Casa Nostra. Qui Italia
seconda guerra mondiale
Filippo Boni, “Muoio per te. Cavriglia, 4 luglio 1944”
Ed.
Longanesi, pagg. 372, Euro 19,00
Il 5 luglio 1944 191 uomini, di un’età compresa tra i quattordici e gli ottantacinque anni, furono rastrellati, mitragliati e bruciati in cinque frazioni del comune di Cavriglia, in provincia di Arezzo- un massacro, un’azione preventiva, un’intimidazione, una rappresaglia.
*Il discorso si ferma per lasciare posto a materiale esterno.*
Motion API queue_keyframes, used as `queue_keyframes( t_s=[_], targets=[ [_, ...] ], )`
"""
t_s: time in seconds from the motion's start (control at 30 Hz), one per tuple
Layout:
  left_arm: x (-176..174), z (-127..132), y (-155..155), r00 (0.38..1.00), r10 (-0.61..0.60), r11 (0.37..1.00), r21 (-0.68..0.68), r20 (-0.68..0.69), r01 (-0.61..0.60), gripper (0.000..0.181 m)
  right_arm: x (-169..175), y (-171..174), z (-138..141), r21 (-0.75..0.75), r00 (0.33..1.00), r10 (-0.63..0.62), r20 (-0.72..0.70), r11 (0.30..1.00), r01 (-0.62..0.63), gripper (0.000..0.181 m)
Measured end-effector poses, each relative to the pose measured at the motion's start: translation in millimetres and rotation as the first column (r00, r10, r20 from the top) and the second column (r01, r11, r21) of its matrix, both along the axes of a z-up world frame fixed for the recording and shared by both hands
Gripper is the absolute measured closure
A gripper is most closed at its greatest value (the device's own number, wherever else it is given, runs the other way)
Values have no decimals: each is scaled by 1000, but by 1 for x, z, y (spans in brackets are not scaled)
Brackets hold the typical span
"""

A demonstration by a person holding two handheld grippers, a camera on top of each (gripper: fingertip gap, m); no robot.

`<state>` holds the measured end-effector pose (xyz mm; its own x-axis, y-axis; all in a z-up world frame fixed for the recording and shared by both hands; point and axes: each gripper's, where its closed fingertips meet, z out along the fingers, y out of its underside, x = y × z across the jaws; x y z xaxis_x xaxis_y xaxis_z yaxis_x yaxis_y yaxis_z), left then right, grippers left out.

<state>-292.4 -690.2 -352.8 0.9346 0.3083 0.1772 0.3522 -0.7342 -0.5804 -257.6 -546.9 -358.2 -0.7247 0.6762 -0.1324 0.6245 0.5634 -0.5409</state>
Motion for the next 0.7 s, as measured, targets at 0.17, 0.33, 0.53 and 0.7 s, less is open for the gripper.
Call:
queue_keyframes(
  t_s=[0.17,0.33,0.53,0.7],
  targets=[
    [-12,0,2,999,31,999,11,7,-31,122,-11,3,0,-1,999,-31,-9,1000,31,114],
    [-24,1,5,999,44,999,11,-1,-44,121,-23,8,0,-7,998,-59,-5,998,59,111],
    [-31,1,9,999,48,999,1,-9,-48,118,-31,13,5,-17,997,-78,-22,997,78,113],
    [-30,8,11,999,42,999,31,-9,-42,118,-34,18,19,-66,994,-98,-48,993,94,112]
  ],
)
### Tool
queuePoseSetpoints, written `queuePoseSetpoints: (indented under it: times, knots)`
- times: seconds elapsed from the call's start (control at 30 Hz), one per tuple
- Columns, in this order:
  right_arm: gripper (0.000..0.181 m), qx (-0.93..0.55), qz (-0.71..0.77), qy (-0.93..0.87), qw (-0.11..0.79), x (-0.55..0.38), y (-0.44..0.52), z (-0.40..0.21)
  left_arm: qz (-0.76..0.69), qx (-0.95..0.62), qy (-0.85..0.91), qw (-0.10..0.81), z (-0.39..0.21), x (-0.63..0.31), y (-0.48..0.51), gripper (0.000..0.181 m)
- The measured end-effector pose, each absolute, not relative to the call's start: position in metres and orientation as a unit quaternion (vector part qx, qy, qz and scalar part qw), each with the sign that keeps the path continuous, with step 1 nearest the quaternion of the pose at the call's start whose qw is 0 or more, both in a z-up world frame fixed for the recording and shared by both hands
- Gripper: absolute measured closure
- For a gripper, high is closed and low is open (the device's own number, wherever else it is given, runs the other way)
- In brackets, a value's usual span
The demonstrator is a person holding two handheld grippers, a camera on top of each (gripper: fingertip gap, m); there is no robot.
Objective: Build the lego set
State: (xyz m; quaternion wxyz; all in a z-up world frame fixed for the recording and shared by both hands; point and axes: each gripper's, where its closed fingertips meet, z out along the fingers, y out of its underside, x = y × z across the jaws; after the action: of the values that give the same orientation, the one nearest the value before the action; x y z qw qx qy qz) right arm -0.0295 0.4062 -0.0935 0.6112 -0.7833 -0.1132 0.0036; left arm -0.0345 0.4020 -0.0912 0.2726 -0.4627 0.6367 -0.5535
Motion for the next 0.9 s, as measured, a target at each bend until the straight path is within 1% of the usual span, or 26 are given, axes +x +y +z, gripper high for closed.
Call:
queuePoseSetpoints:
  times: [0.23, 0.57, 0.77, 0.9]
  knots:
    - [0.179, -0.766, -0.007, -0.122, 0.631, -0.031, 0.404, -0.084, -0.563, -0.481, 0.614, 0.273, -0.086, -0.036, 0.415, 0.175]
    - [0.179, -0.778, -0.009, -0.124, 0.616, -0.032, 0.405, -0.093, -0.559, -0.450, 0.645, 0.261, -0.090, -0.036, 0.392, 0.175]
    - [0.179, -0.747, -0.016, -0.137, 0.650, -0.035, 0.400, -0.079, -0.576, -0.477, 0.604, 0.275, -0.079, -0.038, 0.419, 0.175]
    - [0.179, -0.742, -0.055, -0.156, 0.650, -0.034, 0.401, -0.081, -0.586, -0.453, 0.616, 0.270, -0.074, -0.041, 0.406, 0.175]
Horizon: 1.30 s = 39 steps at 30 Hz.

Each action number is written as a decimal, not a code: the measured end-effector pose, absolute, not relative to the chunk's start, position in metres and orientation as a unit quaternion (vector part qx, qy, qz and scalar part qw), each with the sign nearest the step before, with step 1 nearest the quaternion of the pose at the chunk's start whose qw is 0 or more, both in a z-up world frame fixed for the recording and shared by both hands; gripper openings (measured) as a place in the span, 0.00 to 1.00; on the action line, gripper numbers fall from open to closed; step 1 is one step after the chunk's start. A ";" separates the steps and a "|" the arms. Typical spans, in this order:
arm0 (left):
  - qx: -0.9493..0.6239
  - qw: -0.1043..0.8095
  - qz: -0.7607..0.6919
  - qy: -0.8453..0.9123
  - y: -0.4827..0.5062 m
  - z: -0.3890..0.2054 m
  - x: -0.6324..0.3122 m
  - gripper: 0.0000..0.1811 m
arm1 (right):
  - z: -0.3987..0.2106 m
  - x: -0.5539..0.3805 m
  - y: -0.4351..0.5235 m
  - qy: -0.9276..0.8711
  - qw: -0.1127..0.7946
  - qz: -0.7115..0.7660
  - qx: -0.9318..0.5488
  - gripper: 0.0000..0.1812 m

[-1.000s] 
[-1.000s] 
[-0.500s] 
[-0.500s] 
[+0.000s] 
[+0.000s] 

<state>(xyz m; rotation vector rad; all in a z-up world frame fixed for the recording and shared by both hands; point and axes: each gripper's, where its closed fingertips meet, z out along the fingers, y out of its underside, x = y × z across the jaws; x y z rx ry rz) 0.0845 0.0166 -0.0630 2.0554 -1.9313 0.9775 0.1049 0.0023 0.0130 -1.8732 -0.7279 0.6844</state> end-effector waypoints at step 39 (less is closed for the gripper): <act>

Filippo Boni, giovane giornalista e
studioso di Storia del Novecento, ci consegna la ricostruzione di quel giorno
in cui fu l’innocenza a morire insieme a quei 191 che non erano stati neppure
interrogati, semplicemente uccisi senza discernimento, perché abitavano lì, nei
pressi di quelle montagne, covo di quelli che per i tedeschi erano terroristi
oppure, per italiani e Alleati, patrioti che difendevano la patria
dall’invasore. Filippo Boni ha una forte motivazione per scrivere del massacro-
nel 1996 suo nonno, 72 anni, prima di morire di cancro gli aveva consegnato dei
fogli con degli appunti. Perché suo nonno Giuseppe era là, quel 5 luglio. Aveva
vent’anni, era scampato all’eccidio. Il padre di Giuseppe, il macellaio
Annibale, era morto- dapprima era riuscito a nascondersi, poi, quando una voce
errata gli aveva detto che il figlio era tra le vittime, si era consegnato ai
tedeschi. Gli era impossibile continuare a vivere se il figlio minore era stato
ucciso.
È questa la storia che Filippo Boni racconta, dei cinque paesini, di povera gente, lavoratori della miniera, contadini, della macelleria del bisnonno, della numerosa famiglia Boni composta da otto figli. Giuseppe, suo nonno, era il più piccolo e soffriva perché gli sembrava di non riuscire mai a parlare con suo padre. Avrebbe voluto dirgli che lui, Giuseppe, pensava fosse giusto raggiungere i partigiani sui monti- la loro lotta era anche la sua. E tuttavia perfino il sacerdote del paese gli aveva fatto notare che il suo posto era al lavoro accanto al padre, che il suo compito era quello di fornire il cibo ai compaesani e ai combattenti.
In qualche maniera arcana si avvertiva il peso incombente della minaccia tedesca sul comune di Cavriglia. Già avevano reclamato un quadro prezioso del Beato Angelico per quell’avido collezionista di Goering (e per fortuna era stato nascosto). E tuttavia, quando i camion con i soldati arrivarono, di prima mattina, colsero la gente di sorpresa. Filippo Boni ci aveva fatto conoscere gli abitanti delle frazioni, le donne, gli uomini e i bambini. Ci aveva presentato anche i sacerdoti a cui andrà la nostra ammirazione per il loro coraggio. E, quando il peggio succede, quando iniziano i rallestramenti, quando le donne e i bambini vengono allontanati, non sono più degli estranei per noi. Non sono personaggi di carta, ma persone vere quelle che pensano che si tratti di un controllo di routine- dopotutto loro non hanno fatto niente-, quelle che verranno falciate dalle mitragliatrici dell’Unità Hermann Goering sotto i gelidi occhi spietati del comandante Wolf che ascoltava Mozart mentre la gente moriva, che ordinava l’esecuzione del soldato che si era rifiutato di sparare su gente inerme. Per poi ordinare di dare tutto alle fiamme.
Qualcuno si era salvato- il marito di una
sorella di Giuseppe si era travestito da donna, un altro si era nascosto in un
grande tino, altri si erano gettati nel vuoto al di là di un muretto rotolando
per una scarpata. Si erano salvati per ricordare, per testimoniare, per portare
il lutto per sempre, per cercare giustizia per un crimine di guerra che rimase
impunito.
Tredicimila pagine, oltre novecento
fascicoli che contenevano la storia tragica di oltre quindicimila persone
coinvolte nei crimini di guerra commessi durante l’occupazione nazifascista in
Italia sono rimasti nascosti fino al 1994 in quello che è stato chiamato
l’Armadio della Vergogna. Le motivazioni per questo occultamento, per quanto
sotto un’apparente giustificazione razionale dettata dalla politica del tempo,
sono altrettanto vergognose quanto i delitti che avrebbero dovuto essere
perseguiti. Ecco perché il libro di Filippo Boni è importante. Per fare
giustizia almeno sulla carta. Per preservare la memoria.